The circuitry on the left part of the circuit board countains the fourteen driver transistors (silver colored cans) and associated discrete components to select one of the fourteen Nixie tube anodes which will display a digit during a particular digit time. The circuitry on the right side of the board contains buffers/inverters that create inverted and buffered versions of bits 8, 4, and 2 in the Binary-Coded decimal(BCD) code presented to the circuit, and buffers for bits 8, 4, 2 and 1 of the BCD number that is to be displayed at a given digit position. These signals are passed to an array of diode gates located below the transistors that decode the BCD code for the digit to be displayed into a 1 of 10 selection representing the digit cathode (0 through 9) to be lit in the Nixie tube. The single signal for the decoded digit is passed to its driver transistor (the gold-colored cans) which provides the current path to the cathode of the coded digit, causing it to light up in the Nixie tube selected by the circuitry on the left side of the board.

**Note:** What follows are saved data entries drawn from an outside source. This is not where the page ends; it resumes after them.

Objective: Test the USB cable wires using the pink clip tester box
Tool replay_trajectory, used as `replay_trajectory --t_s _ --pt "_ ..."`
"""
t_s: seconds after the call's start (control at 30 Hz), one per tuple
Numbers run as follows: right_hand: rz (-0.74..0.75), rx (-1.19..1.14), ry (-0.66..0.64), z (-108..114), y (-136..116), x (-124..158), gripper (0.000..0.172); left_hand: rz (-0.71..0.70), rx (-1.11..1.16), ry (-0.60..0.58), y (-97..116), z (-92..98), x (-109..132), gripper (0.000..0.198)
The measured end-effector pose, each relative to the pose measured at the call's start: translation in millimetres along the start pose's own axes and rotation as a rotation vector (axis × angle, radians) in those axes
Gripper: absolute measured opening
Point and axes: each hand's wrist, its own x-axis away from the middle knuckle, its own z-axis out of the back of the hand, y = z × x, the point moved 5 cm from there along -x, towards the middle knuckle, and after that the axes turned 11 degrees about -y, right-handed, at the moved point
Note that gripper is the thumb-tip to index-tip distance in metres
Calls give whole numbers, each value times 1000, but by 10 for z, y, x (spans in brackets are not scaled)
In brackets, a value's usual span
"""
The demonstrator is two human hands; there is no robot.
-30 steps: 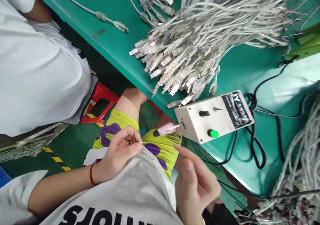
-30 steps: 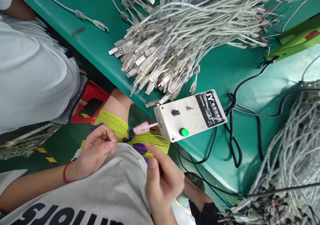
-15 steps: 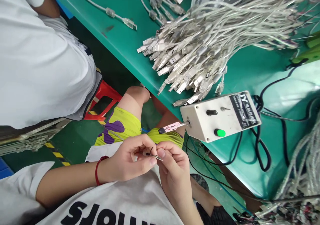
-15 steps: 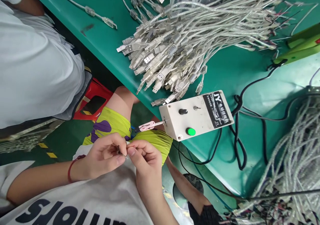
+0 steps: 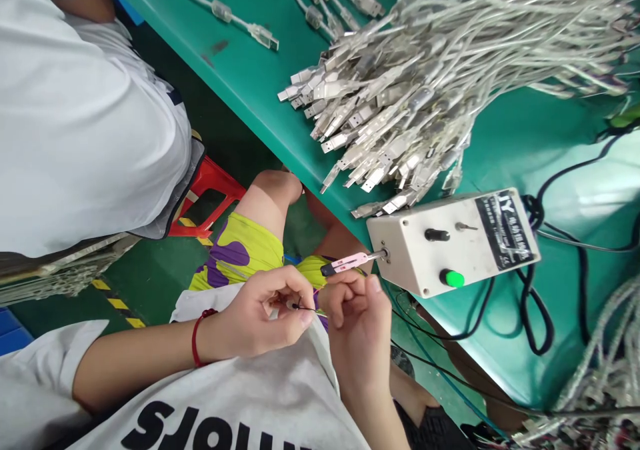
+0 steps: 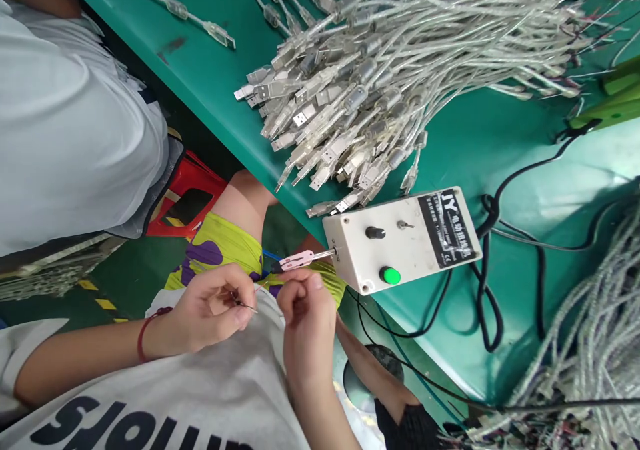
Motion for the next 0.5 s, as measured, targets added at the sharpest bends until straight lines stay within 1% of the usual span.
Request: replay_trajectory --t_s 0.07,0.1,0.17,0.27,0.37,0.5 --pt "43 41 53 76 -48 -86 61 -12 -9 26 -5 18 -11 15" --pt "66 66 60 97 -74 -123 61 -21 -15 41 -6 29 -17 14" --pt "96 106 51 109 -111 -172 59 -37 -21 66 -12 48 -29 13" --pt "82 97 10 76 -106 -179 55 -70 14 86 -31 67 -48 11" --pt "47 65 -27 38 -77 -157 51 -117 67 80 -45 70 -67 9" --pt "48 40 -46 27 -81 -164 49 -166 130 37 -29 52 -94 8"
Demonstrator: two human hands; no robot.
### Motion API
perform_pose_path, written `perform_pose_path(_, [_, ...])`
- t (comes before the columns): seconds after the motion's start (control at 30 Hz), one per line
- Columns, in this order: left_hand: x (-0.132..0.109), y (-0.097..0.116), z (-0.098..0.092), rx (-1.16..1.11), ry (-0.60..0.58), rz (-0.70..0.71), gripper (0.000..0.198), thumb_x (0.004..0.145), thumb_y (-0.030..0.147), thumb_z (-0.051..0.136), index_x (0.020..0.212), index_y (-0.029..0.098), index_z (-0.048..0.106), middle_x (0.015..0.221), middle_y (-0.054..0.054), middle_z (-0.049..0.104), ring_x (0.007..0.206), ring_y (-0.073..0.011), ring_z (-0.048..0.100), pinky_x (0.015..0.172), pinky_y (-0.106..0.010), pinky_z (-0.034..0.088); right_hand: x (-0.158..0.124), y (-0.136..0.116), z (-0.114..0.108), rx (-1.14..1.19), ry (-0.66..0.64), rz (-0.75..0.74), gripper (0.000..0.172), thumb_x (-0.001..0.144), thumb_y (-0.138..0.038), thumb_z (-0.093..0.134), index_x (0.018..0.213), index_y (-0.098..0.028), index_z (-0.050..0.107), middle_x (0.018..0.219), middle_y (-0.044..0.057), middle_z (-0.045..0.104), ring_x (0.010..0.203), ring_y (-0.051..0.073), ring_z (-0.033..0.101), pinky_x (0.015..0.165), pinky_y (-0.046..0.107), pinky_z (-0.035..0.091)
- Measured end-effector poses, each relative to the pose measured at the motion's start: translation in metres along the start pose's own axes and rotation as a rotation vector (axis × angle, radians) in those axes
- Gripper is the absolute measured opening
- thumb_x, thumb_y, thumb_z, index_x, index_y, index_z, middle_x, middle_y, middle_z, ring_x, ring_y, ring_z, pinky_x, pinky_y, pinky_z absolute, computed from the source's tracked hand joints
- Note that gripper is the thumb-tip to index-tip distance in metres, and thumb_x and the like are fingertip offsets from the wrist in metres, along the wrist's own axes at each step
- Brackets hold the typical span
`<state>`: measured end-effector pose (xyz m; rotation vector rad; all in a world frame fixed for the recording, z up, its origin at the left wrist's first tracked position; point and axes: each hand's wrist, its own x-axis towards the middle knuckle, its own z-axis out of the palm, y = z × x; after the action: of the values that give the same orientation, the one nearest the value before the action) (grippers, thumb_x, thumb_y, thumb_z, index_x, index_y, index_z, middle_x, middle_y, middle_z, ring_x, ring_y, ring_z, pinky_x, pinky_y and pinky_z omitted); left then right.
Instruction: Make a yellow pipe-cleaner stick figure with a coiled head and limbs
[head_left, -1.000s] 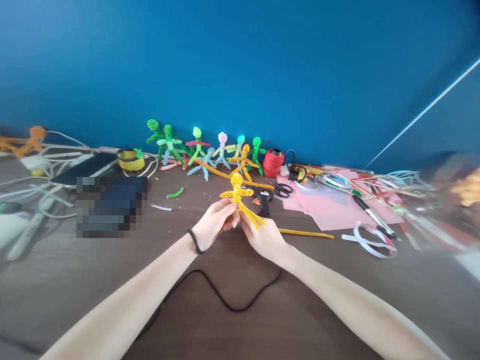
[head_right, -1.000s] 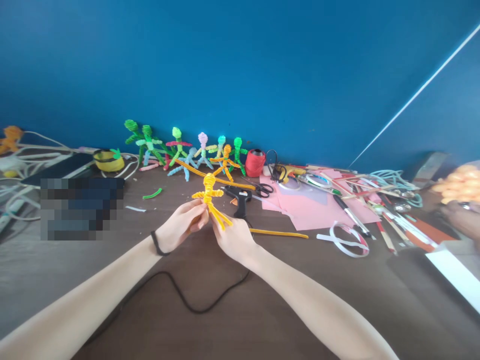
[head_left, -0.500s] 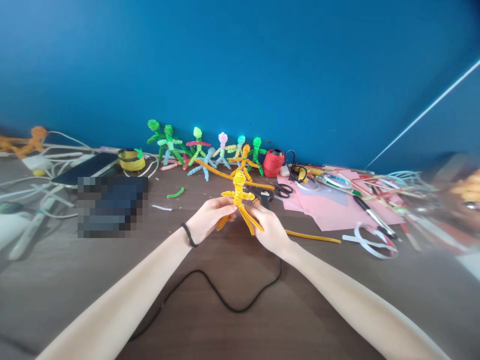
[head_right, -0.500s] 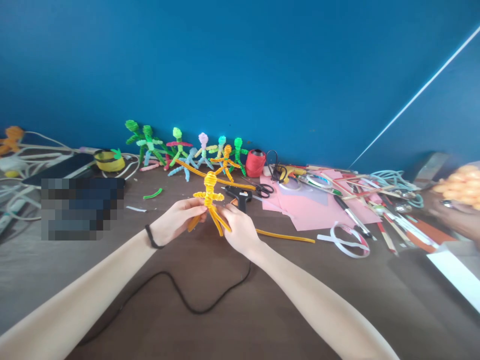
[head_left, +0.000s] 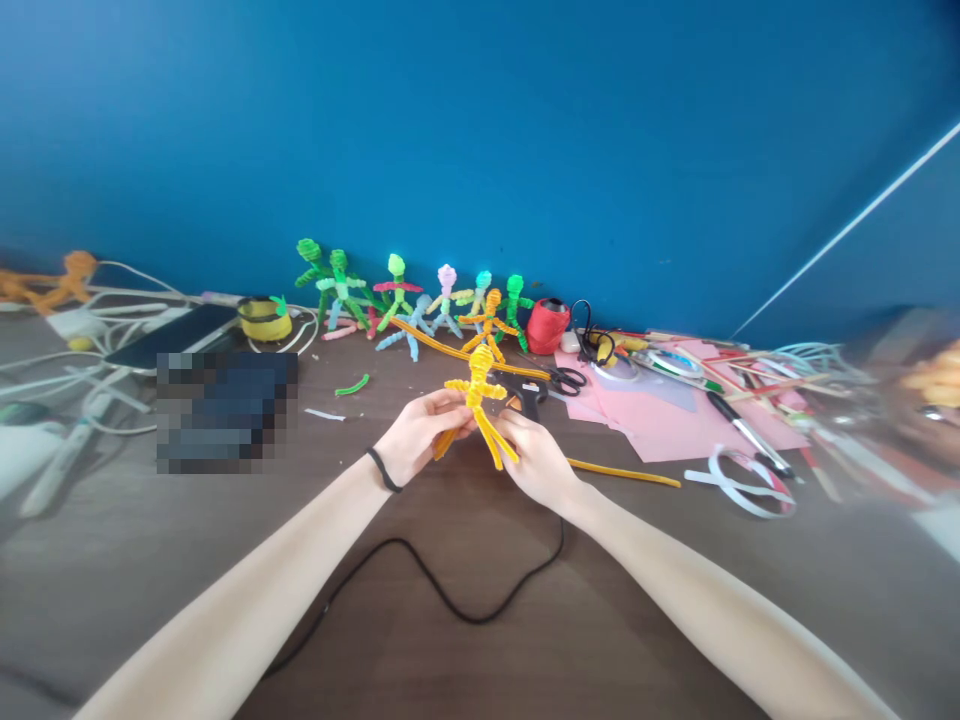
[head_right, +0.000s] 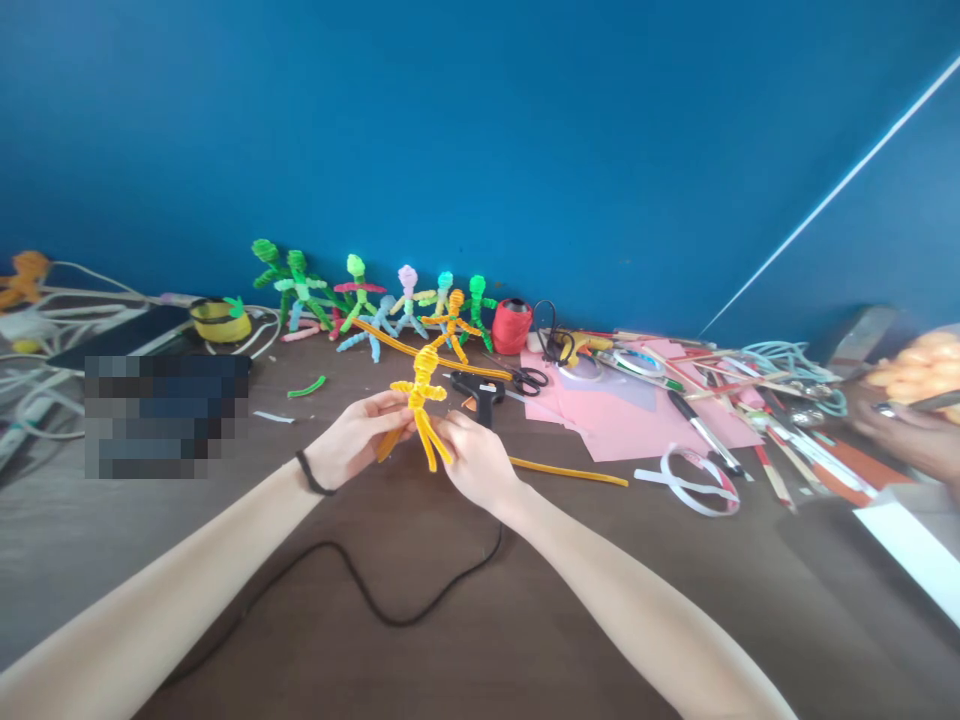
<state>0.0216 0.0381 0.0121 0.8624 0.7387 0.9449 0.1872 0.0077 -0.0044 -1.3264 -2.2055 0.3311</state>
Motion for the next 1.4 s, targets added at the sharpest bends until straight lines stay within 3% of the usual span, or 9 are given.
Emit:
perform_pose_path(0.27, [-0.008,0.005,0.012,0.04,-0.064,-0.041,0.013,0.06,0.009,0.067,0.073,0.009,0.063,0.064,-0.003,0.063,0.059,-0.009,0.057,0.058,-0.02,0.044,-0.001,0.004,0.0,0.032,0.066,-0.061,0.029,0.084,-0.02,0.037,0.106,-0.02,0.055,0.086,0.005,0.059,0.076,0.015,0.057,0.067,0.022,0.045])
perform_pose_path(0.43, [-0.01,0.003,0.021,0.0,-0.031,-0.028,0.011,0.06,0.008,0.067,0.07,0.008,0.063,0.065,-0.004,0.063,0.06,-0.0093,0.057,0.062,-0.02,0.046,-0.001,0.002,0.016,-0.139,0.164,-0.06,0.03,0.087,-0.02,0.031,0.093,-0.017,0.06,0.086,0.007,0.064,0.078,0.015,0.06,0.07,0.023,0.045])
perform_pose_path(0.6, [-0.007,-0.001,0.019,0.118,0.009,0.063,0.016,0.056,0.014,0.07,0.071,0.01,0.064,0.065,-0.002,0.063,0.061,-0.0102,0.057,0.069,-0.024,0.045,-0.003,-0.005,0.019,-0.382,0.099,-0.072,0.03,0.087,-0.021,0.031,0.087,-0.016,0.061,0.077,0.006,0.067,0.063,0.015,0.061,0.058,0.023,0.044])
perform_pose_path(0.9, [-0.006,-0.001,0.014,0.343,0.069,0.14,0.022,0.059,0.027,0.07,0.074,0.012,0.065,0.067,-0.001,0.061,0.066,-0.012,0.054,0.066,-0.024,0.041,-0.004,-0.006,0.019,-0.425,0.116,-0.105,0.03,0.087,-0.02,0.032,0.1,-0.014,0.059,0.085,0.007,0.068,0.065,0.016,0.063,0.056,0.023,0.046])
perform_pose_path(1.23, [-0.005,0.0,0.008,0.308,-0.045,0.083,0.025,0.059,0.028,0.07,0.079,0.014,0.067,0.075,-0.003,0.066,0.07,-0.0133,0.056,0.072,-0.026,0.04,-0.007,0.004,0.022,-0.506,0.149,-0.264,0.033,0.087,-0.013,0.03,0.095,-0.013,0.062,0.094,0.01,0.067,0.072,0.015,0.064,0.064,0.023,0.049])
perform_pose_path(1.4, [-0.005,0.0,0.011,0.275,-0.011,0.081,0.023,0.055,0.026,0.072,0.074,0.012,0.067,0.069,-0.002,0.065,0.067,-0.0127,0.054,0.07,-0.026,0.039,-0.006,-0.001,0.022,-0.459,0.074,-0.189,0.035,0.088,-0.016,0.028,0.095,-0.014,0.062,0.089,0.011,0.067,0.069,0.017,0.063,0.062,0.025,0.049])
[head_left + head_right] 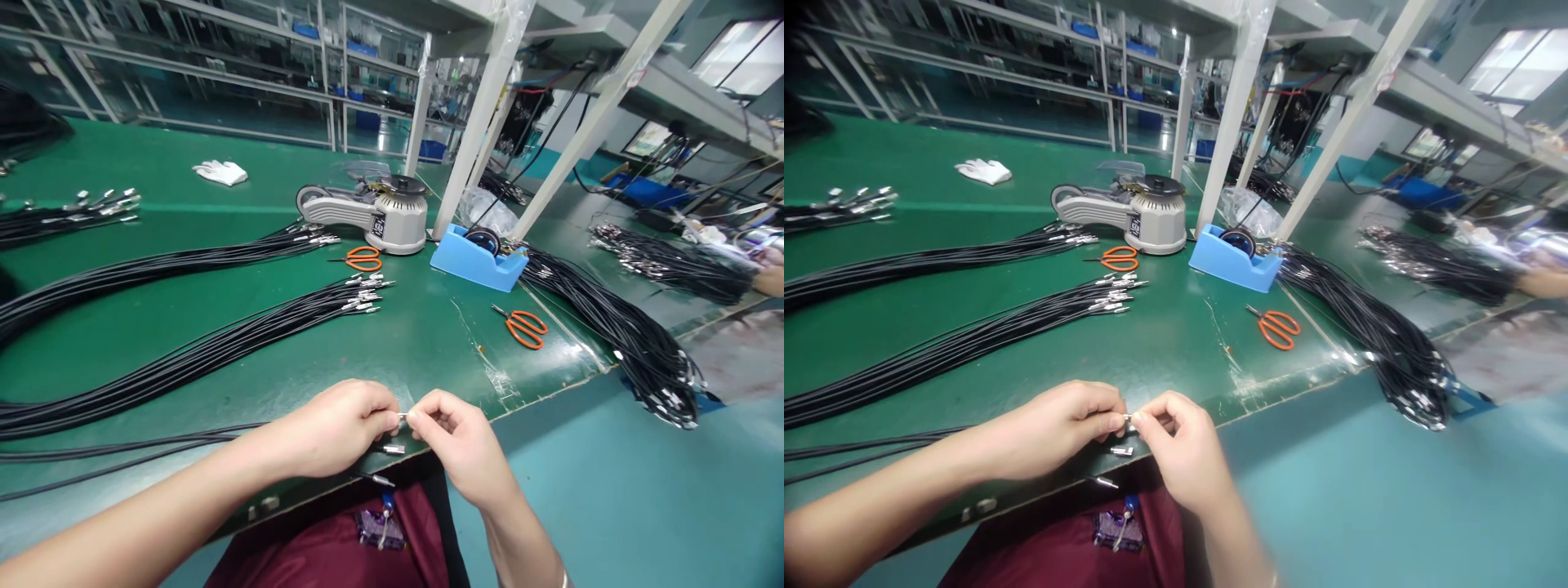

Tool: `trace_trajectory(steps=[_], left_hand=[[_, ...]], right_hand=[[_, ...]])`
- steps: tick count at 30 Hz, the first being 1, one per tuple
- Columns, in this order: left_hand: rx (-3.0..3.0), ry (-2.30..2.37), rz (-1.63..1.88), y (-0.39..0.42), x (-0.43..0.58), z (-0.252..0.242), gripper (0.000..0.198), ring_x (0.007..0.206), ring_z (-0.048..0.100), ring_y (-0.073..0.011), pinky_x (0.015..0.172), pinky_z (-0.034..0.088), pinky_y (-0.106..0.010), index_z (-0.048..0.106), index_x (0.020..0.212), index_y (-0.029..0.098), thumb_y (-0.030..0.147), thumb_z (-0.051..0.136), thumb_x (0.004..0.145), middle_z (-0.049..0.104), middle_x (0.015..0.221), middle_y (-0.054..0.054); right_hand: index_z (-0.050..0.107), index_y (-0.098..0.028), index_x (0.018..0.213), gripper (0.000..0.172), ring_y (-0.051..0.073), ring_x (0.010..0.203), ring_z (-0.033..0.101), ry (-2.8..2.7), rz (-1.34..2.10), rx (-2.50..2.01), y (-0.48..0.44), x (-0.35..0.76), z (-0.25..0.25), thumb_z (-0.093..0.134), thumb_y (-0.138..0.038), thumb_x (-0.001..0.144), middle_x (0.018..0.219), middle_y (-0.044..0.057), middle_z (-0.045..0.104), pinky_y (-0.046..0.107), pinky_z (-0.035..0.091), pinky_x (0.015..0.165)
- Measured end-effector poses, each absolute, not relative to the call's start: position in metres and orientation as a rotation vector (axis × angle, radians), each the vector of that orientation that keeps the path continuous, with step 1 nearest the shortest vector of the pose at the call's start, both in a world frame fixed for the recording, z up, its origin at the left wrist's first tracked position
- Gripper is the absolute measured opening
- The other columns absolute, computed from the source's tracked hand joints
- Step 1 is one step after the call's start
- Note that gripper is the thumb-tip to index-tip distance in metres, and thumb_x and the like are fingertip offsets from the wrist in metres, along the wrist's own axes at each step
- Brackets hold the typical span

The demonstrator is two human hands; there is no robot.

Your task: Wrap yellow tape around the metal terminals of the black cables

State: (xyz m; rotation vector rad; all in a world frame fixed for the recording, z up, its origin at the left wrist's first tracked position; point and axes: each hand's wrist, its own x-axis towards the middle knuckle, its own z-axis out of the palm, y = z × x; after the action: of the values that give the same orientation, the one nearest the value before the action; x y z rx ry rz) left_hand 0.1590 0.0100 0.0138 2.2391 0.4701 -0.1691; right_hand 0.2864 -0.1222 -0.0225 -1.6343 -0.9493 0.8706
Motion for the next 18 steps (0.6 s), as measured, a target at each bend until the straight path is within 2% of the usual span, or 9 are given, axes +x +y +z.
trace_trajectory(steps=[12, 15, 18], left_hand=[[2.247, 0.603, -0.118, -0.001, 0.157, 0.005, 0.026, 0.067, 0.054, -0.0141, 0.061, 0.035, -0.023, 0.061, 0.07, 0.019, 0.027, 0.042, 0.085, 0.063, 0.071, 0.0], [2.297, 0.497, -0.174, -0.001, 0.15, 0.015, 0.029, 0.066, 0.056, -0.0145, 0.06, 0.036, -0.023, 0.063, 0.07, 0.019, 0.028, 0.041, 0.086, 0.064, 0.07, -0.001], [2.384, 0.378, -0.101, 0.016, 0.143, 0.026, 0.028, 0.074, 0.058, -0.0145, 0.068, 0.04, -0.023, 0.066, 0.078, 0.021, 0.028, 0.041, 0.089, 0.067, 0.079, -0.001]], right_hand=[[0.059, -0.016, 0.067, 0.017, 0.012, 0.061, 0.054, -1.016, 0.839, -1.679, -0.117, 0.28, -0.02, 0.057, -0.025, 0.081, 0.065, 0.0, 0.06, 0.022, 0.043, 0.059], [0.058, -0.017, 0.066, 0.017, 0.013, 0.061, 0.053, -1.022, 0.935, -1.72, -0.12, 0.278, -0.018, 0.057, -0.027, 0.079, 0.064, 0.0, 0.058, 0.023, 0.042, 0.059], [0.058, -0.019, 0.065, 0.015, 0.015, 0.063, 0.054, -1.007, 1.026, -1.793, -0.131, 0.279, -0.021, 0.056, -0.027, 0.077, 0.064, 0.001, 0.059, 0.024, 0.043, 0.059]])
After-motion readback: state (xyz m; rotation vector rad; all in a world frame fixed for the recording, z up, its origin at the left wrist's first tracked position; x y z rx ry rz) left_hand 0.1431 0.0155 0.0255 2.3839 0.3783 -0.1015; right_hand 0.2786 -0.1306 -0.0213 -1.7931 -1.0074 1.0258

The board also has driver and decoding circuitry for the decimal point in its appropriate Nixie tube. The decimal point position is encoded by a special non-BCD digit stored in the digit position within the register where the decimal point resides. This is why there are fifteen capacitors in each row of the memory array, to allow for one extra digit position that has a special non-BCD code in it to represent that the decimal point is to be lit in the digit position currently being displayed, with the digit displayed first, and the decimal point then lit after the digit has been displayed. Thus, the decimal point is also multiplexed along with the digits. You will note that there are eleven transistors in the digit decoding circuity at the top right of the board. The special non-BCD four-bit code for the decimal point is decoded in the same way as the digits zero through nine, but it is decoded by the circuity that turns on the eleventh driver transistor to light the decimal point at the currently selected digit.